The Marriage Cheat is a 1924 American silent drama film directed by John Griffith Wray and written by C. Gardner Sullivan. The film stars Leatrice Joy, Adolphe Menjou, Percy Marmont, Laska Winter, Henry A. Barrows, and J. P. Lockney. The film was released on April 5, 1924, by First National Pictures.

==Plot==
As described in a film magazine review, Octavia leads an unhappy life with her dissipated husband, Bob Canfield, who is a millionaire. While cruising in the South Seas, she leaps overboard. Paul Mayne, a young missionary, finds her on an island beach. Her baby is born before her husband discovers her. In the interval she has learned to love Mayne, but yields to her marital duty's call and prepares to rejoin Canfield. In a storm the yacht is wrecked and the wretched husband drowns. Paul fights his way through the surging waves in a frail canoe and rescues the young mother and her baby.
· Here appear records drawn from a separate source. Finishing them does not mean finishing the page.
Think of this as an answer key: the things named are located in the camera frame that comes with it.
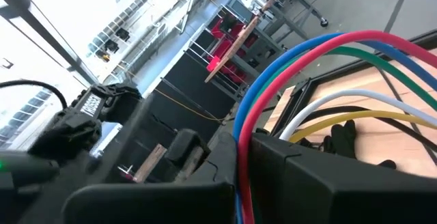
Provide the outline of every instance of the wooden tabletop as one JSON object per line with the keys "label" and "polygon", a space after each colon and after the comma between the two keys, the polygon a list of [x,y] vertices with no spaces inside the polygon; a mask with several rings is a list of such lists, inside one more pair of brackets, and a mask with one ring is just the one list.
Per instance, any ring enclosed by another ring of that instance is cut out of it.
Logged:
{"label": "wooden tabletop", "polygon": [[[396,61],[392,61],[391,64],[398,67],[403,73],[407,74],[407,76],[419,84],[431,96],[437,98],[437,93],[415,74],[411,73]],[[425,68],[432,76],[437,76],[437,69],[423,63],[422,61],[418,61],[418,64]],[[390,76],[389,74],[387,74],[387,76],[390,78],[390,81],[393,83],[395,89],[405,103],[412,105],[416,109],[420,109],[427,114],[437,117],[437,112],[424,101],[422,101],[415,93],[409,90],[394,77]],[[313,102],[314,100],[317,100],[332,92],[351,88],[373,90],[395,98],[394,94],[378,70],[375,68],[368,68],[319,85],[315,90],[314,95],[311,97],[310,102]],[[283,94],[276,109],[273,111],[270,119],[264,126],[266,130],[272,130],[273,126],[276,124],[282,110],[285,108],[288,100],[290,99],[290,93],[292,89],[293,87],[287,89]],[[323,104],[320,109],[341,105],[355,105],[373,110],[403,113],[403,111],[392,107],[389,104],[362,96],[340,97]],[[332,116],[334,115],[327,115],[319,119],[315,119],[303,124],[301,128],[328,119]],[[437,178],[436,164],[433,162],[422,144],[417,140],[413,139],[402,131],[393,128],[392,126],[389,126],[388,124],[371,117],[356,119],[354,121],[356,122],[356,129],[358,131],[355,149],[357,158],[359,160],[367,163],[378,164],[386,159],[391,159],[397,163],[399,170],[421,176]],[[408,122],[400,122],[411,127],[410,123]],[[420,125],[418,125],[418,127],[425,137],[431,139],[434,143],[437,141],[437,130],[426,128]],[[323,138],[329,134],[330,128],[325,128],[306,138],[313,142],[321,142],[323,141]]]}
{"label": "wooden tabletop", "polygon": [[[265,6],[262,8],[263,11],[266,11],[270,8],[275,0],[268,0]],[[232,43],[231,47],[227,50],[223,58],[220,60],[220,63],[211,71],[211,73],[206,77],[205,83],[210,81],[212,77],[237,53],[238,49],[244,44],[248,36],[252,33],[255,27],[258,25],[259,16],[255,16],[251,22],[238,34],[237,39]]]}

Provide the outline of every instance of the yellow cable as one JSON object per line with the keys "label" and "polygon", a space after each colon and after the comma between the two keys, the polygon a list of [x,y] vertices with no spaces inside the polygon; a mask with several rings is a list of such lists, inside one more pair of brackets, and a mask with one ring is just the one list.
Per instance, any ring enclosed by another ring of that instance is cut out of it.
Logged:
{"label": "yellow cable", "polygon": [[[119,66],[121,69],[127,71],[127,73],[131,74],[133,77],[137,77],[134,73],[132,73],[132,72],[129,71],[129,70],[126,70],[125,68],[121,67],[119,64],[118,64],[117,66]],[[213,118],[213,117],[207,117],[207,116],[204,116],[204,115],[198,113],[197,111],[195,111],[195,110],[193,110],[193,109],[187,107],[185,104],[182,104],[181,102],[175,100],[174,98],[172,98],[172,97],[170,97],[170,96],[164,94],[163,92],[159,91],[158,89],[155,89],[155,90],[156,90],[158,93],[160,93],[162,96],[164,96],[165,98],[170,99],[171,101],[175,102],[176,104],[180,105],[181,107],[184,107],[185,109],[187,109],[187,110],[193,112],[194,114],[196,114],[196,115],[198,115],[198,116],[201,116],[201,117],[203,117],[203,118],[205,118],[205,119],[212,120],[212,121],[219,121],[219,122],[222,122],[222,121],[226,120],[226,117],[225,117],[225,118],[221,118],[221,119],[217,119],[217,118]]]}
{"label": "yellow cable", "polygon": [[415,117],[413,115],[406,115],[406,114],[390,112],[390,111],[357,111],[357,112],[351,112],[348,114],[338,115],[336,117],[326,119],[324,121],[313,124],[307,128],[299,130],[298,132],[295,132],[290,137],[289,141],[292,143],[296,143],[296,142],[300,141],[302,138],[312,134],[313,132],[317,132],[323,128],[338,124],[340,122],[345,122],[348,120],[352,120],[352,119],[356,119],[356,118],[363,118],[363,117],[392,118],[392,119],[398,119],[398,120],[402,120],[402,121],[406,121],[406,122],[412,122],[415,124],[424,125],[428,128],[437,129],[437,126],[429,124],[429,123],[425,122],[424,120],[422,120],[418,117]]}
{"label": "yellow cable", "polygon": [[171,101],[175,102],[176,104],[178,104],[178,105],[184,107],[185,109],[187,109],[187,110],[193,112],[194,114],[196,114],[196,115],[198,115],[198,116],[201,116],[201,117],[203,117],[203,118],[205,118],[205,119],[212,120],[212,121],[219,121],[219,122],[222,122],[223,120],[226,119],[226,117],[225,117],[225,118],[222,118],[222,119],[216,119],[216,118],[211,118],[211,117],[204,116],[204,115],[198,113],[197,111],[195,111],[195,110],[193,110],[193,109],[191,109],[191,108],[185,106],[185,104],[182,104],[181,102],[179,102],[179,101],[173,99],[172,97],[170,97],[170,96],[164,94],[163,92],[159,91],[158,89],[155,89],[155,90],[156,90],[158,93],[160,93],[162,96],[164,96],[165,98],[170,99]]}

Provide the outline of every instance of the red object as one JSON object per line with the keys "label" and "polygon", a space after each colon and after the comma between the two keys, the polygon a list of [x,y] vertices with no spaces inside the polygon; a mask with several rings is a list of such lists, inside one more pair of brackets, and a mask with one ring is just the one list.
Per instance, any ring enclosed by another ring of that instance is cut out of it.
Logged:
{"label": "red object", "polygon": [[218,22],[215,24],[215,26],[211,29],[211,34],[212,36],[214,36],[216,39],[221,39],[225,33],[223,33],[220,30],[220,24],[221,22],[223,22],[223,19],[218,20]]}
{"label": "red object", "polygon": [[383,43],[390,44],[399,50],[405,51],[410,55],[418,57],[425,63],[437,68],[437,57],[421,47],[408,42],[402,38],[384,33],[381,31],[356,31],[352,33],[345,33],[341,36],[337,36],[325,43],[317,46],[307,54],[300,57],[296,62],[290,65],[284,70],[268,87],[262,95],[258,98],[257,102],[252,106],[249,114],[247,115],[241,133],[238,140],[238,180],[240,183],[240,192],[242,195],[242,210],[244,224],[253,224],[253,210],[252,210],[252,198],[251,190],[249,186],[248,175],[248,150],[249,141],[252,135],[252,129],[261,115],[262,109],[267,105],[268,101],[276,94],[283,84],[292,78],[299,70],[302,70],[305,66],[312,61],[329,52],[330,50],[341,46],[343,44],[358,42],[361,40],[377,40]]}
{"label": "red object", "polygon": [[[234,43],[235,39],[238,37],[238,34],[242,31],[244,24],[237,23],[234,27],[232,27],[229,33],[224,33],[220,30],[220,25],[223,22],[223,19],[220,19],[215,26],[211,29],[211,34],[216,39],[222,39],[222,42],[217,46],[216,50],[211,53],[213,57],[208,57],[210,63],[207,66],[207,70],[209,72],[213,71],[215,67],[220,63],[220,60],[225,56],[226,52]],[[250,47],[258,37],[255,34],[251,34],[245,41],[244,45],[246,47]],[[237,56],[244,57],[246,52],[242,49],[237,50]],[[220,72],[229,76],[229,78],[235,83],[241,83],[242,80],[246,78],[246,74],[237,68],[237,66],[233,63],[227,62],[224,66],[225,68],[221,68]]]}

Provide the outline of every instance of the black device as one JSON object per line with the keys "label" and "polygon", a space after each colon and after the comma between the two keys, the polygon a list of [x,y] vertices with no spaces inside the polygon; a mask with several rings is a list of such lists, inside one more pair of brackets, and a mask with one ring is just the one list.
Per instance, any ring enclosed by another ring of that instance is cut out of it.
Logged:
{"label": "black device", "polygon": [[[0,173],[1,194],[11,193],[16,182],[24,186],[55,177],[56,165],[50,162],[68,167],[77,160],[81,151],[90,149],[99,138],[101,121],[124,125],[118,142],[110,144],[115,150],[105,153],[102,160],[122,157],[150,102],[123,84],[84,91],[54,116],[27,154],[15,155],[26,160],[13,157],[19,167]],[[179,142],[166,156],[173,166],[180,167],[189,150],[205,147],[190,130],[177,138]],[[114,168],[112,164],[98,167],[93,179],[103,180],[87,180],[85,187],[61,201],[63,222],[235,223],[236,142],[222,133],[213,150],[203,150],[204,159],[198,161],[197,170],[177,183],[99,184],[112,182],[107,177]],[[437,180],[319,152],[264,133],[252,136],[249,176],[257,217],[263,223],[407,223],[434,218]],[[65,187],[75,180],[69,179]],[[50,197],[58,194],[54,191]]]}
{"label": "black device", "polygon": [[118,29],[117,32],[115,32],[115,35],[125,42],[130,38],[129,32],[123,28]]}
{"label": "black device", "polygon": [[111,51],[112,53],[116,53],[120,47],[113,40],[108,40],[104,43],[104,50]]}

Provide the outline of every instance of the wire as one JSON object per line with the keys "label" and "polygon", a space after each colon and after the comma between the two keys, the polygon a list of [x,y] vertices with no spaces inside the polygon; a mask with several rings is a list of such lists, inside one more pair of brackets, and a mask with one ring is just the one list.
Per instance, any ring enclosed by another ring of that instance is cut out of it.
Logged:
{"label": "wire", "polygon": [[[240,108],[237,112],[237,118],[234,122],[234,137],[236,135],[239,135],[238,138],[238,179],[240,183],[240,192],[242,194],[242,205],[243,205],[243,218],[244,223],[253,223],[253,211],[251,209],[252,205],[252,199],[251,199],[251,191],[249,186],[249,173],[248,173],[248,150],[249,150],[249,143],[251,138],[251,133],[253,130],[253,127],[259,117],[259,114],[261,113],[262,109],[266,106],[268,101],[276,94],[276,92],[279,90],[279,88],[285,84],[285,82],[294,76],[299,70],[302,70],[306,65],[308,65],[310,62],[312,62],[314,59],[319,57],[320,55],[323,55],[324,53],[329,52],[330,50],[349,42],[356,42],[361,40],[379,40],[382,42],[386,42],[388,44],[393,45],[394,47],[397,47],[403,51],[406,51],[407,53],[410,53],[411,55],[414,55],[418,57],[419,59],[422,59],[426,63],[432,65],[433,67],[437,66],[437,57],[432,55],[431,53],[428,53],[426,50],[420,48],[419,46],[408,42],[402,38],[399,38],[397,36],[392,36],[389,33],[384,33],[380,31],[356,31],[352,33],[346,33],[344,35],[335,35],[330,34],[327,36],[320,36],[318,38],[312,39],[314,41],[306,41],[304,43],[299,44],[298,46],[294,47],[292,50],[289,50],[280,58],[278,58],[276,61],[274,61],[272,64],[268,66],[268,68],[258,77],[258,79],[252,84],[251,88],[246,93],[244,100],[246,100],[244,107],[243,102],[240,105]],[[284,72],[282,72],[273,82],[270,84],[270,86],[266,89],[266,91],[259,97],[258,101],[253,105],[252,109],[250,110],[249,114],[247,115],[246,120],[245,115],[247,114],[247,111],[249,111],[250,105],[252,103],[253,98],[258,93],[259,89],[262,87],[265,81],[268,80],[271,74],[276,72],[277,69],[279,69],[284,63],[286,63],[287,59],[291,59],[295,57],[297,54],[301,53],[302,51],[308,50],[306,47],[311,46],[312,44],[315,44],[315,42],[323,42],[323,40],[328,40],[325,43],[315,47],[312,51],[308,52],[304,56],[302,56],[300,59],[298,59],[293,65],[291,65],[289,68],[287,68]]]}
{"label": "wire", "polygon": [[339,97],[343,96],[366,96],[369,98],[374,98],[376,100],[385,102],[387,104],[390,104],[394,107],[397,107],[401,109],[402,111],[406,111],[408,113],[411,113],[412,115],[415,115],[422,120],[425,120],[426,122],[429,122],[430,124],[437,125],[437,119],[432,117],[431,115],[428,115],[418,109],[415,109],[403,102],[400,102],[394,98],[389,98],[388,96],[385,96],[384,94],[380,94],[377,92],[365,90],[365,89],[348,89],[348,90],[342,90],[340,92],[335,92],[332,94],[329,94],[323,98],[320,98],[311,104],[307,105],[302,111],[300,111],[287,126],[285,127],[284,131],[282,132],[280,139],[288,140],[292,134],[294,133],[295,129],[299,126],[299,124],[313,111],[315,111],[318,107],[320,107],[322,104],[325,104],[331,100],[334,100]]}
{"label": "wire", "polygon": [[40,87],[47,88],[48,90],[50,90],[51,92],[53,92],[56,95],[56,97],[59,99],[59,101],[61,101],[62,109],[65,109],[68,107],[66,98],[64,97],[64,95],[62,95],[62,93],[56,87],[53,87],[52,85],[47,84],[47,83],[43,83],[41,81],[32,81],[32,80],[5,81],[5,82],[0,83],[0,88],[12,87],[12,86],[16,86],[16,85],[37,85]]}
{"label": "wire", "polygon": [[[388,87],[390,87],[391,91],[393,92],[393,94],[395,95],[395,98],[401,102],[403,102],[401,96],[399,95],[399,93],[397,92],[395,86],[392,84],[392,82],[390,81],[390,79],[388,78],[388,76],[384,73],[384,71],[378,69],[378,71],[380,72],[382,78],[385,80],[386,84],[388,85]],[[413,129],[413,131],[417,132],[417,134],[421,135],[421,131],[419,130],[419,128],[417,127],[417,125],[415,123],[410,122],[411,127]],[[424,146],[425,151],[428,153],[429,157],[432,159],[432,161],[434,162],[435,165],[437,165],[437,156],[435,155],[435,153],[432,152],[431,149],[429,149],[427,146]]]}
{"label": "wire", "polygon": [[212,120],[212,121],[218,121],[218,122],[222,122],[222,121],[226,120],[226,117],[225,117],[225,118],[221,118],[221,119],[217,119],[217,118],[211,118],[211,117],[204,116],[204,115],[198,113],[197,111],[195,111],[195,110],[193,110],[193,109],[187,107],[185,104],[182,104],[181,102],[175,100],[174,98],[172,98],[172,97],[170,97],[170,96],[164,94],[163,92],[159,91],[158,89],[155,89],[155,90],[156,90],[159,94],[161,94],[162,96],[164,96],[165,98],[170,99],[171,101],[175,102],[176,104],[180,105],[181,107],[184,107],[185,109],[187,109],[187,110],[193,112],[194,114],[196,114],[196,115],[198,115],[198,116],[200,116],[200,117],[203,117],[203,118],[205,118],[205,119]]}
{"label": "wire", "polygon": [[[250,88],[247,90],[247,93],[244,95],[240,106],[238,107],[236,119],[234,122],[234,129],[233,129],[233,136],[236,141],[240,138],[240,133],[242,130],[242,126],[244,123],[244,120],[246,119],[246,116],[249,113],[249,110],[251,108],[251,105],[253,103],[253,100],[255,99],[256,95],[260,91],[260,89],[263,87],[264,83],[284,64],[286,64],[290,59],[293,59],[295,56],[311,49],[314,47],[319,46],[320,44],[323,44],[324,42],[335,40],[334,46],[331,45],[329,48],[326,48],[323,53],[320,53],[318,57],[321,54],[324,54],[326,52],[329,52],[336,46],[339,46],[341,44],[345,44],[348,42],[358,41],[361,44],[370,46],[377,51],[385,53],[387,56],[389,56],[391,59],[396,59],[399,63],[407,67],[411,72],[415,73],[419,78],[421,78],[424,82],[426,82],[432,89],[437,91],[437,80],[426,70],[424,70],[419,64],[411,60],[409,57],[405,56],[400,51],[396,50],[392,46],[389,46],[387,44],[383,44],[380,42],[374,42],[370,39],[391,39],[396,46],[401,46],[399,48],[409,48],[412,53],[418,53],[420,52],[417,57],[419,58],[426,58],[428,60],[434,59],[435,56],[433,56],[431,53],[428,53],[427,51],[423,50],[419,46],[414,45],[413,43],[407,42],[402,38],[399,38],[397,36],[392,36],[389,33],[383,33],[380,31],[357,31],[352,33],[330,33],[323,36],[318,36],[316,38],[312,38],[310,40],[307,40],[306,42],[300,43],[294,48],[291,48],[290,50],[286,51],[282,56],[280,56],[278,59],[273,61],[261,74],[260,76],[255,80],[255,82],[250,86]],[[308,63],[304,64],[303,66],[298,66],[298,69],[301,70],[303,67],[305,67]]]}
{"label": "wire", "polygon": [[415,117],[413,115],[405,115],[403,113],[396,113],[396,112],[390,112],[390,111],[356,111],[351,112],[348,114],[338,115],[336,117],[329,118],[327,120],[318,122],[316,124],[313,124],[311,126],[308,126],[306,128],[303,128],[302,130],[299,130],[295,132],[289,139],[290,142],[295,143],[297,141],[300,141],[302,138],[312,134],[313,132],[319,131],[323,128],[332,126],[334,124],[338,124],[340,122],[345,122],[348,120],[353,120],[356,118],[363,118],[363,117],[381,117],[381,118],[392,118],[392,119],[398,119],[403,120],[407,122],[414,122],[416,124],[420,124],[423,126],[427,126],[429,128],[437,129],[437,126],[433,126],[422,119]]}
{"label": "wire", "polygon": [[[427,104],[429,104],[435,111],[437,111],[437,100],[435,100],[427,91],[425,91],[421,86],[417,85],[412,79],[410,79],[406,74],[404,74],[402,71],[398,70],[396,67],[389,64],[387,61],[383,60],[382,58],[373,55],[371,53],[368,53],[367,51],[363,51],[358,48],[353,47],[346,47],[346,46],[339,46],[331,51],[329,51],[326,55],[347,55],[351,57],[358,57],[362,60],[365,60],[374,66],[376,66],[378,69],[381,68],[385,71],[387,71],[389,74],[394,76],[397,80],[401,81],[406,87],[411,89],[418,97],[420,97],[422,100],[424,100]],[[258,97],[262,94],[262,92],[268,87],[272,81],[279,76],[282,71],[284,71],[288,66],[292,65],[296,61],[296,58],[292,59],[288,63],[286,63],[284,66],[282,66],[281,69],[277,70],[274,75],[272,75],[268,81],[264,84],[264,86],[259,91],[257,97],[255,98],[255,101],[258,99]]]}
{"label": "wire", "polygon": [[[316,118],[325,116],[325,115],[333,115],[333,114],[338,114],[338,113],[345,113],[345,112],[356,112],[356,111],[370,111],[369,109],[363,108],[363,107],[358,107],[358,106],[340,106],[340,107],[330,107],[330,108],[326,108],[326,109],[320,109],[317,111],[314,111],[313,113],[311,113],[308,117],[306,117],[302,123],[306,123],[309,122],[311,120],[314,120]],[[427,139],[426,137],[424,137],[421,133],[411,129],[410,127],[396,121],[390,118],[380,118],[380,117],[375,117],[376,119],[380,120],[381,122],[385,122],[388,125],[391,125],[399,130],[401,130],[402,132],[406,133],[407,135],[410,135],[411,137],[415,138],[417,141],[421,142],[423,145],[433,149],[433,150],[437,150],[437,146],[435,143],[433,143],[432,141],[430,141],[429,139]]]}
With the death of Canfield, Paul and Octavia face a happy future together.

==Production==
Finances and cash flow were always a concern of the independent film studios. When The Marriage Cheat was set for filming on location at Palm Springs and Palm Canyon, California, in November 1923, the Thomas H. Ince Corporation was able to borrow $200,000 from the Bank of Italy at an interest rate of 7 percent using the film negative as security.

==Preservation==
With no copies listed for any film archives, The Marriage Cheat is a lost film.